WORK ITEM>
Each entry needs to appear again, retyped exactly as it is below.

--- EXTRACTED DATA Enclosed Below ---

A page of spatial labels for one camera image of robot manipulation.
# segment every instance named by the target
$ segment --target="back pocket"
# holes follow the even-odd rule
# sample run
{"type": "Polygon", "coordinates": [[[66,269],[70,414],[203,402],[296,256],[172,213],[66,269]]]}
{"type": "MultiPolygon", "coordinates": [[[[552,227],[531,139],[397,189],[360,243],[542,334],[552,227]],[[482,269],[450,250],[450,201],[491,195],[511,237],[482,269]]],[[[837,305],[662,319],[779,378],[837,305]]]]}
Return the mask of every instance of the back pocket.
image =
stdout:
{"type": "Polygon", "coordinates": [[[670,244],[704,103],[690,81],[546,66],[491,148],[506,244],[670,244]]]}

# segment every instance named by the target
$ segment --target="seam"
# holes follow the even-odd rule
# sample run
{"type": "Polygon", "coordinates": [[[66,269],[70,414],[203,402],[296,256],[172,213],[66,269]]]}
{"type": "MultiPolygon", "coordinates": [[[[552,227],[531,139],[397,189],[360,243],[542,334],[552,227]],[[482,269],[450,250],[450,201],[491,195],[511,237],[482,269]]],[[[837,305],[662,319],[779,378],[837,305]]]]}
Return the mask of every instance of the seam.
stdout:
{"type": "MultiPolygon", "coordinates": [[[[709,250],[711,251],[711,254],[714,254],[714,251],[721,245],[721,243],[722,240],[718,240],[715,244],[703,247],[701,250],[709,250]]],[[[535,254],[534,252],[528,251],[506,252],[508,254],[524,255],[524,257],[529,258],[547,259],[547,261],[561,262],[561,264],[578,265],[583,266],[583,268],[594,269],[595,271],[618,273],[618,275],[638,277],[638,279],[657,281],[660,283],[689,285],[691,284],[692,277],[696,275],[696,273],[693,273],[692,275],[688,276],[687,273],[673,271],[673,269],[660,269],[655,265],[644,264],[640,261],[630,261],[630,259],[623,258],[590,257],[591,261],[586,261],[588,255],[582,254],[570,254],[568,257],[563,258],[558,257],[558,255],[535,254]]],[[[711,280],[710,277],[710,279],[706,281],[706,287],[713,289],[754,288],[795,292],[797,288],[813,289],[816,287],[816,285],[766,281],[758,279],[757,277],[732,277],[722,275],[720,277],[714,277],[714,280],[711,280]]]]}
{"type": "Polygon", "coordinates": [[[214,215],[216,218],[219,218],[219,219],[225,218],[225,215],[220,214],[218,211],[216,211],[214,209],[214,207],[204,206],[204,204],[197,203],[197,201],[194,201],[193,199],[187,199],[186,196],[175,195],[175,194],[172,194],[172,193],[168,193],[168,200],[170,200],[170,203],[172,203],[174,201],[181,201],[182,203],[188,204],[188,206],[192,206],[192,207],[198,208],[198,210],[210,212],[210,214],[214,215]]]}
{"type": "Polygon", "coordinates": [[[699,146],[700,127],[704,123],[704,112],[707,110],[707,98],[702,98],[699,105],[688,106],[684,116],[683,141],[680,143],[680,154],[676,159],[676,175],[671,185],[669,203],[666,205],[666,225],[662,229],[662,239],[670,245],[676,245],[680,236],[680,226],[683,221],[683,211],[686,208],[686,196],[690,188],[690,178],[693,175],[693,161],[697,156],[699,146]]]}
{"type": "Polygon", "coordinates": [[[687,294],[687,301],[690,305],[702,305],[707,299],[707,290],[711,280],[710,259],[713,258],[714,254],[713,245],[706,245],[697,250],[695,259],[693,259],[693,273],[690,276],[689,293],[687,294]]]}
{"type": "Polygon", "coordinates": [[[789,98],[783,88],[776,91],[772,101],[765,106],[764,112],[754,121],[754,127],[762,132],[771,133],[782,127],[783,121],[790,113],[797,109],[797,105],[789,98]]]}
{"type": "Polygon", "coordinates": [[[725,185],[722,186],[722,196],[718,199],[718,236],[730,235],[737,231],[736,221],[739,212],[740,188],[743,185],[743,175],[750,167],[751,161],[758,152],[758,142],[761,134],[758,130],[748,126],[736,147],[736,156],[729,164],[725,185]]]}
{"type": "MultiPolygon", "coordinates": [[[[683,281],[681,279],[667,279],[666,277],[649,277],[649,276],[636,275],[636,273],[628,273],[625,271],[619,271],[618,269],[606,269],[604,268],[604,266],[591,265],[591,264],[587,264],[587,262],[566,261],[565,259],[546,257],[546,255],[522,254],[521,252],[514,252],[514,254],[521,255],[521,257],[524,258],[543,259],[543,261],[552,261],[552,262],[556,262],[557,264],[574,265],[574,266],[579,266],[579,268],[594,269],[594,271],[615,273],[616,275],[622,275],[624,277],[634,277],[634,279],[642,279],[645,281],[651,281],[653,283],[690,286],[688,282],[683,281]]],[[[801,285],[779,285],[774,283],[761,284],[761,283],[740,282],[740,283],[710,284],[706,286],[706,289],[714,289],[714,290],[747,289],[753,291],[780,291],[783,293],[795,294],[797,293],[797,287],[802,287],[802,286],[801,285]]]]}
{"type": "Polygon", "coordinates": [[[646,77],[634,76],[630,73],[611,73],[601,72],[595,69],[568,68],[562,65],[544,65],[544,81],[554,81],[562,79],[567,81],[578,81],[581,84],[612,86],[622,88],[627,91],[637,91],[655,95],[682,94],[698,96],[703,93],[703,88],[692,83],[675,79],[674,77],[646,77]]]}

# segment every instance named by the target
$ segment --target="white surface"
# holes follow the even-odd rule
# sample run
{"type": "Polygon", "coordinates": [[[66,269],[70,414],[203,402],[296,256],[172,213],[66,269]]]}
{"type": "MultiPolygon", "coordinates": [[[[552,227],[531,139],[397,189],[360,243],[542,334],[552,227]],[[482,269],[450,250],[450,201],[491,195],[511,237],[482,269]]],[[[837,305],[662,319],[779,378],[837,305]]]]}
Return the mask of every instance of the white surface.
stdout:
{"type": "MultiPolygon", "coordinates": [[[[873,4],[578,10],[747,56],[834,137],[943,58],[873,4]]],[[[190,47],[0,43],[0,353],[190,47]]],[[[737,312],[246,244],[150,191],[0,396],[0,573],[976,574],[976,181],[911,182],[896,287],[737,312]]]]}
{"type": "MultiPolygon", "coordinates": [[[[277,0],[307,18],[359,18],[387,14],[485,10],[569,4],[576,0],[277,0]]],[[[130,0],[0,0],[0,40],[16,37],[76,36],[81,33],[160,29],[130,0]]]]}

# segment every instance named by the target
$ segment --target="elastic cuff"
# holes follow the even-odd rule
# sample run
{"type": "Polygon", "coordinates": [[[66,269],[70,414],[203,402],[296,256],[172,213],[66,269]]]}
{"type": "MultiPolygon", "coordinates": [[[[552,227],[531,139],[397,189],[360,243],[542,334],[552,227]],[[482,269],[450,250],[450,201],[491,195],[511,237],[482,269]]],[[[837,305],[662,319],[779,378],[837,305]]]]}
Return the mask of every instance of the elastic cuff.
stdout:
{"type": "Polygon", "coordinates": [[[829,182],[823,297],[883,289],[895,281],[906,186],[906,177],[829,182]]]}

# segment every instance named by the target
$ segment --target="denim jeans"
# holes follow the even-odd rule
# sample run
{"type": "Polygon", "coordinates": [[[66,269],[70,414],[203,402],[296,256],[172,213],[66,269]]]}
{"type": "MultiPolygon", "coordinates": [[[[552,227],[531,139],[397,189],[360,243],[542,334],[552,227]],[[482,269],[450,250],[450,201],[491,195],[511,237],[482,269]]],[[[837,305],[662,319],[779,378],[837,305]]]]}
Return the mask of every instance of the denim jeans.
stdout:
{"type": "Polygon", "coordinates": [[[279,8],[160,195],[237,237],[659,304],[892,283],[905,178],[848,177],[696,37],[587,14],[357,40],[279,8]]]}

--- End of Enclosed EXTRACTED DATA ---

TASK ANSWER>
A page of spatial labels for one camera image of robot manipulation.
# segment every instance named by the target
$ segment --target="back pocket"
# holes follow the even-odd rule
# sample run
{"type": "Polygon", "coordinates": [[[66,269],[70,414],[203,402],[296,256],[172,213],[66,269]]]}
{"type": "MultiPolygon", "coordinates": [[[[552,227],[531,139],[397,189],[360,243],[542,334],[552,227]],[[482,269],[450,250],[450,201],[491,195],[511,237],[482,269]]],[[[837,305],[662,319],[779,378],[837,305]]]]}
Return the mask of every instance of the back pocket.
image =
stdout:
{"type": "Polygon", "coordinates": [[[670,244],[704,103],[690,81],[546,66],[491,148],[506,244],[670,244]]]}

# segment every instance named by the target
$ segment --target="seam"
# holes follow the even-odd rule
# sample run
{"type": "Polygon", "coordinates": [[[66,269],[70,414],[203,402],[296,256],[172,213],[66,269]]]}
{"type": "MultiPolygon", "coordinates": [[[[552,227],[531,139],[397,189],[360,243],[542,334],[552,227]],[[482,269],[450,250],[450,201],[491,195],[511,237],[482,269]]],[[[837,305],[662,319],[779,378],[837,305]]]]}
Return the mask of every instance of the seam.
stdout:
{"type": "MultiPolygon", "coordinates": [[[[709,250],[711,251],[711,254],[714,254],[714,251],[721,245],[721,243],[722,240],[718,240],[715,244],[703,247],[701,250],[709,250]]],[[[535,254],[534,252],[528,251],[506,252],[508,254],[524,255],[524,257],[529,258],[547,259],[547,261],[561,262],[561,264],[578,265],[583,266],[583,268],[594,269],[595,271],[618,273],[618,275],[638,277],[638,279],[657,281],[660,283],[689,285],[691,284],[692,277],[696,275],[696,273],[693,273],[692,275],[688,276],[687,273],[673,271],[673,269],[660,269],[655,265],[644,264],[640,261],[630,261],[630,259],[623,258],[590,257],[591,261],[586,261],[588,255],[582,254],[570,254],[568,257],[563,258],[558,257],[558,255],[535,254]]],[[[711,280],[710,277],[710,279],[706,281],[706,287],[713,289],[754,288],[795,292],[797,288],[813,289],[816,287],[816,285],[766,281],[758,279],[757,277],[732,277],[722,275],[720,277],[714,277],[714,280],[711,280]]]]}
{"type": "Polygon", "coordinates": [[[214,215],[216,218],[219,218],[219,219],[225,218],[225,215],[220,214],[218,211],[216,211],[214,209],[214,207],[204,206],[204,204],[197,203],[197,201],[194,201],[193,199],[187,199],[186,196],[175,195],[175,194],[172,194],[172,193],[168,193],[168,200],[170,200],[170,203],[172,203],[174,201],[181,201],[182,203],[188,204],[188,206],[192,206],[192,207],[198,208],[198,210],[210,212],[210,214],[214,215]]]}
{"type": "Polygon", "coordinates": [[[699,146],[700,127],[704,123],[704,112],[707,110],[707,98],[702,98],[699,105],[688,106],[684,116],[683,141],[680,143],[680,154],[676,159],[676,175],[671,185],[669,203],[666,205],[666,225],[662,229],[662,239],[670,245],[676,245],[680,236],[680,226],[683,221],[683,211],[686,208],[686,196],[690,188],[690,178],[693,175],[693,161],[697,156],[699,146]]]}
{"type": "Polygon", "coordinates": [[[687,294],[687,301],[690,305],[702,305],[707,299],[707,290],[711,280],[710,259],[713,258],[714,254],[713,245],[706,245],[697,250],[695,259],[693,259],[693,273],[690,276],[689,293],[687,294]]]}
{"type": "Polygon", "coordinates": [[[789,98],[783,88],[776,91],[772,101],[765,106],[764,112],[754,121],[754,127],[762,132],[771,133],[782,127],[783,121],[790,113],[797,109],[797,105],[789,98]]]}
{"type": "Polygon", "coordinates": [[[725,185],[722,186],[722,196],[718,199],[718,236],[730,235],[737,231],[736,221],[739,212],[740,188],[743,185],[743,175],[750,167],[751,161],[758,152],[758,142],[761,134],[758,130],[748,126],[736,147],[736,156],[729,164],[725,185]]]}
{"type": "MultiPolygon", "coordinates": [[[[683,281],[681,279],[667,279],[666,277],[649,277],[649,276],[636,275],[636,273],[628,273],[625,271],[619,271],[618,269],[606,269],[604,268],[604,266],[591,265],[591,264],[587,264],[587,262],[566,261],[565,259],[546,257],[546,255],[522,254],[521,252],[514,252],[514,254],[521,255],[521,257],[524,258],[543,259],[543,261],[552,261],[552,262],[556,262],[557,264],[574,265],[574,266],[579,266],[579,268],[594,269],[594,271],[615,273],[616,275],[622,275],[624,277],[634,277],[634,279],[642,279],[645,281],[651,281],[653,283],[690,286],[688,282],[683,281]]],[[[801,285],[779,285],[774,283],[761,284],[761,283],[740,282],[740,283],[710,284],[706,286],[706,289],[714,289],[714,290],[747,289],[753,291],[780,291],[783,293],[795,294],[797,293],[797,287],[802,287],[802,286],[801,285]]]]}
{"type": "Polygon", "coordinates": [[[646,77],[634,76],[630,73],[611,73],[601,72],[595,69],[568,68],[562,65],[544,65],[544,81],[554,81],[562,79],[567,81],[578,81],[581,84],[612,86],[622,88],[627,91],[637,91],[655,95],[682,94],[698,96],[703,93],[703,88],[692,83],[675,79],[674,77],[646,77]]]}

# segment every instance named by the target
$ segment --target="white surface"
# holes follow the even-odd rule
# sample run
{"type": "Polygon", "coordinates": [[[66,269],[70,414],[203,402],[296,256],[172,213],[66,269]]]}
{"type": "MultiPolygon", "coordinates": [[[[552,227],[531,139],[397,189],[360,243],[542,334],[552,227]],[[482,269],[450,250],[450,201],[491,195],[511,237],[482,269]]],[[[837,305],[662,319],[779,378],[837,305]]]]}
Return the mask of every instance of the white surface.
stdout:
{"type": "MultiPolygon", "coordinates": [[[[873,4],[578,10],[747,56],[834,137],[943,58],[873,4]]],[[[190,47],[0,43],[0,353],[190,47]]],[[[737,312],[246,244],[150,191],[0,396],[0,573],[976,574],[976,181],[911,182],[896,287],[737,312]]]]}
{"type": "MultiPolygon", "coordinates": [[[[277,0],[307,18],[359,18],[387,14],[485,10],[569,4],[576,0],[277,0]]],[[[130,0],[0,0],[0,40],[16,37],[76,36],[81,33],[160,29],[130,0]]]]}

# segment every instance named by the target
$ segment --target="elastic cuff"
# holes follow the even-odd rule
# sample run
{"type": "Polygon", "coordinates": [[[66,269],[70,414],[203,402],[296,256],[172,213],[66,269]]]}
{"type": "MultiPolygon", "coordinates": [[[[552,227],[531,139],[397,189],[360,243],[542,334],[552,227]],[[482,269],[450,250],[450,201],[491,195],[511,237],[482,269]]],[[[837,305],[662,319],[779,378],[837,305]]]]}
Return the mask of every instance of the elastic cuff.
stdout:
{"type": "Polygon", "coordinates": [[[829,182],[823,297],[883,289],[895,281],[906,186],[906,177],[829,182]]]}

# segment every instance named by the target
$ segment --target="denim jeans"
# holes follow the even-odd rule
# sample run
{"type": "Polygon", "coordinates": [[[66,269],[70,414],[203,402],[296,256],[172,213],[66,269]]]}
{"type": "MultiPolygon", "coordinates": [[[[552,227],[531,139],[397,189],[360,243],[542,334],[552,227]],[[482,269],[450,250],[450,201],[491,195],[511,237],[482,269]]],[[[837,305],[662,319],[779,378],[837,305]]]]}
Return the mask of every instance of the denim jeans.
stdout:
{"type": "Polygon", "coordinates": [[[279,8],[160,195],[237,237],[659,304],[892,283],[905,178],[848,177],[696,37],[587,14],[357,40],[279,8]]]}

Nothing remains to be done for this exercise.